Is Advanced First Aid Worth the Cost?
Short answer: if you're taking it for the right reasons, yes — and I say that as someone who has spent the last 20 years in EMS and the last 13 years training people in this exact course.
I'm an Advanced Care Paramedic registered in Alberta, and I run Delta Emergency Support Training, a Canadian Red Cross training partner. I'm also an instructor trainer for professional responder programs like Emergency Medical Responder and Advanced First Aid, and I sit on the Canadian Red Cross advisory board for professional responder programming. I've personally trained hundreds of people in Advanced First Aid, many of whom went on to apply to Calgary Fire, Edmonton Fire, and other departments, and ultimately, get hired. So when I talk about whether this course is "worth it," I'm not guessing — I'm looking at two decades of watching people go through it and seeing what happens afterward.
What Advanced First Aid Actually Gives You
More Hours, More Skills, More Confidence
The biggest difference between Advanced First Aid and standard or emergency first aid isn't just the certificate — it's the depth. Standard first aid is 16 hours. Emergency first aid is even less. Advanced First Aid is 80 hours of in-class training, plus your own home study time on top of that.

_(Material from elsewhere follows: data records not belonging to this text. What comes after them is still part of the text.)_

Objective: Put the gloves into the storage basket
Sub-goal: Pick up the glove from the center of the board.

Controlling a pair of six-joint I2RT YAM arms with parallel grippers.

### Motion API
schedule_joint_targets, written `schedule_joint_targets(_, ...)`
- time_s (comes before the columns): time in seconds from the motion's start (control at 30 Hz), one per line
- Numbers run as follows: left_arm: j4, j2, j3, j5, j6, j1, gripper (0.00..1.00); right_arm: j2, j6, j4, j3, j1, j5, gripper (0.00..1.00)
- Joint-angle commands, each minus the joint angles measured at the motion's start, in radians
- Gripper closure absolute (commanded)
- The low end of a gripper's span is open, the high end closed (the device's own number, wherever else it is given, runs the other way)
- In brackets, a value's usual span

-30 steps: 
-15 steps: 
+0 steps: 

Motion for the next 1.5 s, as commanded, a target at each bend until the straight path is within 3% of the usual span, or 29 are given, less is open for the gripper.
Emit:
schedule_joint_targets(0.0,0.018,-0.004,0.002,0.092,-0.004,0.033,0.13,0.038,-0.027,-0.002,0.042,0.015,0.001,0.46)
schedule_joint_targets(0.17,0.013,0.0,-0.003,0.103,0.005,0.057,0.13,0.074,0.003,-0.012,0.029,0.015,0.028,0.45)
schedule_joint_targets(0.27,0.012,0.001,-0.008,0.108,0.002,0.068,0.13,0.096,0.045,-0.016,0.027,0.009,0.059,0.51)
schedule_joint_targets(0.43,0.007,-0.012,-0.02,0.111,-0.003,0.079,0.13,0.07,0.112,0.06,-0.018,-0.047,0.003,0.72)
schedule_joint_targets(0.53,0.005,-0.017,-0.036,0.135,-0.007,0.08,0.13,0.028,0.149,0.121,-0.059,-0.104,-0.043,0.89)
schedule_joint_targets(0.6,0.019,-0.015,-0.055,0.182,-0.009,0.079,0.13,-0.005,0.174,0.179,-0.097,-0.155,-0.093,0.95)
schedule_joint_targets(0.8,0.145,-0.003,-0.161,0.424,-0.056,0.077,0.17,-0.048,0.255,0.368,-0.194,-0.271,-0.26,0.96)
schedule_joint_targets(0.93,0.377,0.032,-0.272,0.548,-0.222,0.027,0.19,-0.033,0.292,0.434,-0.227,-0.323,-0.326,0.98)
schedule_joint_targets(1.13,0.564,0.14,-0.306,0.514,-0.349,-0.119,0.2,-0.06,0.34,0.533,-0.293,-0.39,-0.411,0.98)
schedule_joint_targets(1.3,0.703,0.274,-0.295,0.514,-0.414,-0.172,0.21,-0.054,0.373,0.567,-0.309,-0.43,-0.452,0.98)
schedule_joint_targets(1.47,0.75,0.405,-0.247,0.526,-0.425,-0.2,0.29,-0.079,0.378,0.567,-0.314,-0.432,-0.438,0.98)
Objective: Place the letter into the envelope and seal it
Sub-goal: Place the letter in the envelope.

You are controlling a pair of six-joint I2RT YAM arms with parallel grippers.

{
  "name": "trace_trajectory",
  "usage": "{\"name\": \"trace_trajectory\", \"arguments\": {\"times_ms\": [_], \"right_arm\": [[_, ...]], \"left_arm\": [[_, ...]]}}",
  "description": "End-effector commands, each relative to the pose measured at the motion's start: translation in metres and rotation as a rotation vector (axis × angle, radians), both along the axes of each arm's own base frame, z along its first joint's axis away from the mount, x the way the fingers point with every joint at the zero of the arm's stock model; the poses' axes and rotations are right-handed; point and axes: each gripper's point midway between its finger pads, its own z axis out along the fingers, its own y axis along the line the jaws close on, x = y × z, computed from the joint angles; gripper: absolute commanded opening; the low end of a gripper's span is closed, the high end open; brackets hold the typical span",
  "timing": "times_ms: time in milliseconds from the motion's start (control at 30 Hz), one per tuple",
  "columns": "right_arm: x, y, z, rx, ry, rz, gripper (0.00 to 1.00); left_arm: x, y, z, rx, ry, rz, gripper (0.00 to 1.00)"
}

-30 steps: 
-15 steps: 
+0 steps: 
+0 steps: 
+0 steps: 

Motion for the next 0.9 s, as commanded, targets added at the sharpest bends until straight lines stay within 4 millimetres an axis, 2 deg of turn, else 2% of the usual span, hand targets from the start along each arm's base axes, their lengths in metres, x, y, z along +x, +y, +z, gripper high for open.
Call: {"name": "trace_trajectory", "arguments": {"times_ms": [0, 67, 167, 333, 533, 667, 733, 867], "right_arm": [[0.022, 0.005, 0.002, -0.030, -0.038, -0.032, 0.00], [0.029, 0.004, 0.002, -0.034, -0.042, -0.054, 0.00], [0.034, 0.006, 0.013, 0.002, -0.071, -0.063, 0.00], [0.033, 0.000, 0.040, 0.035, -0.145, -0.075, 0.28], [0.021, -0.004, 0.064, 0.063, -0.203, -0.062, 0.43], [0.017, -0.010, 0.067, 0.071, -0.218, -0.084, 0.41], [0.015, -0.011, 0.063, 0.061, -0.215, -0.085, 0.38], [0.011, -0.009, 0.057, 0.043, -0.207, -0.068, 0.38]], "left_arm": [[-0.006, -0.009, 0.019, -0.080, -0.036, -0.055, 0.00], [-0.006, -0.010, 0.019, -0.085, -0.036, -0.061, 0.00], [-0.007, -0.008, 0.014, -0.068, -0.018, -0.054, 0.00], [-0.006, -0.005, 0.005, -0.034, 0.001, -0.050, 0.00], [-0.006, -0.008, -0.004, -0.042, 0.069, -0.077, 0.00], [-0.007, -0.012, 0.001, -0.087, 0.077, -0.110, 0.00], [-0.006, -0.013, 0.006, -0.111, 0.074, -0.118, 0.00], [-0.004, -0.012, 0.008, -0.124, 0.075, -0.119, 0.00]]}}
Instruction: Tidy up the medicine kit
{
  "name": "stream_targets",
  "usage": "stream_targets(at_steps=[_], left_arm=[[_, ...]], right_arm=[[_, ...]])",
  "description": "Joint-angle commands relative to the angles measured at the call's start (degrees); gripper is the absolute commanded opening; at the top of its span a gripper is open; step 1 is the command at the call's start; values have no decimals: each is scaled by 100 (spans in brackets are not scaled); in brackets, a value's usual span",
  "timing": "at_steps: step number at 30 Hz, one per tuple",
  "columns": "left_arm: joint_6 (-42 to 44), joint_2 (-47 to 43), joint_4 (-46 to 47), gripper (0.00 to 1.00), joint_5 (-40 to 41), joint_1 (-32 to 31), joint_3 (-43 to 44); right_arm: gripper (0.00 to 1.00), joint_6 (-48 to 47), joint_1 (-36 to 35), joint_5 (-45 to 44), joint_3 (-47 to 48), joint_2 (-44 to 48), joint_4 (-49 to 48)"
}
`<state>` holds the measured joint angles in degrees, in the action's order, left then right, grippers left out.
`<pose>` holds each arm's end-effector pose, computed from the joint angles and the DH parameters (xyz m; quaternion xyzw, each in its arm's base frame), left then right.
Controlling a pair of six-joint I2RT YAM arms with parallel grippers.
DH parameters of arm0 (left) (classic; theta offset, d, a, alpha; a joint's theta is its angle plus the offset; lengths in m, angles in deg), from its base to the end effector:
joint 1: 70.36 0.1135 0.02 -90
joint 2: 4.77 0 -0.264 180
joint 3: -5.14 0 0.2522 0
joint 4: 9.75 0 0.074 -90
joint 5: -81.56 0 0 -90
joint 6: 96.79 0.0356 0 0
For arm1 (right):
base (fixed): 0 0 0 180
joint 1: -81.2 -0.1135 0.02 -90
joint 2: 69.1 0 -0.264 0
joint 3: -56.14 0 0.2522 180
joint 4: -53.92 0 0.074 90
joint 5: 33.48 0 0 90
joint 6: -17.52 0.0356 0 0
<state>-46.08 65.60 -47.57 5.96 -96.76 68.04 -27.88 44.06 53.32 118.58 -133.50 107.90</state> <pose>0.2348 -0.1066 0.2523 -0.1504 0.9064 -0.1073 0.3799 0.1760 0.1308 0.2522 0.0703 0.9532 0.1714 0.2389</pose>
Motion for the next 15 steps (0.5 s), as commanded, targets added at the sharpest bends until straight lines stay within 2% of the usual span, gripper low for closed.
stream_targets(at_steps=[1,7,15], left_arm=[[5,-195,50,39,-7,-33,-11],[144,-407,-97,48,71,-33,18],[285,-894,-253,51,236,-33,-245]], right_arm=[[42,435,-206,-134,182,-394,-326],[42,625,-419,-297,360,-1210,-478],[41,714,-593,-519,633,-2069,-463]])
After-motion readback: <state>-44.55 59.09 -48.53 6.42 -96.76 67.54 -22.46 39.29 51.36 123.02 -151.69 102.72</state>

You're looking at well over 100 hours of investment to come out the other side as what I'd call an "A and B" professional — someone with both the knowledge base and the skill set to actually function in an emergency.
That knowledge piece matters more than people expect. In standard first aid, you learn steps. In Advanced First Aid, you learn why those steps work, how to take vital signs, and how to properly assess whether someone is genuinely in an emergency state. That's a completely different level of capability.
Real-Life Moments Where It Mattered
I've had students come back to me a week or two after finishing the course and tell me they saw someone in distress — on the road, on the street, wherever — and they felt confident stepping in. They knew what to do, what to ask, and how to actually assess the person. I've also had people use these skills with their own kids and family members, including choking emergencies. That's the kind of return on investment that doesn't show up on a resume but matters just as much.
Breaking Down the Cost
What You're Paying For
At Delta Emergency Support Training, Advanced First Aid runs $1,300 for 80 hours — that's 10 full days in class. Compare that to our Standard First Aid course at $160 for two days, or Emergency First Aid at $120 for one day. If you do the math, an eight-hour day of training generally lands in the $130–$160 range across providers. Ten days of that adds up, and that's exactly why Advanced First Aid costs what it does.
Part of that price also includes your textbooks, which on their own are worth over $200. As of 2026, providing textbooks is now a standard requirement for this course — if a provider isn't including them, that's a problem.
Comparing to Standard and Emergency First Aid
This isn't a course you take to save money. It's a course you take because you need to move to the next stage of your career, meet a job requirement, or be genuinely ready to help people in a professional setting. Standard and emergency first aid simply don't cover the same ground, and they're priced — and structured — accordingly.
A Red Flag to Watch For
When you're comparing providers, here's what to watch out for:
Price under $1,000. That price point usually means less instructor time, lower-quality instruction, and often no textbooks included. Given the new 2026 textbook standard, that alone should raise questions about what else is being cut.
Course length of 3-5 days. To be blunt, that's not the certification standard. Advanced First Aid through the Canadian Red Cross is an 80-hour program, roughly 10 full days of in-class training, plus your own home study time. Anything less will not give you the certificate you need.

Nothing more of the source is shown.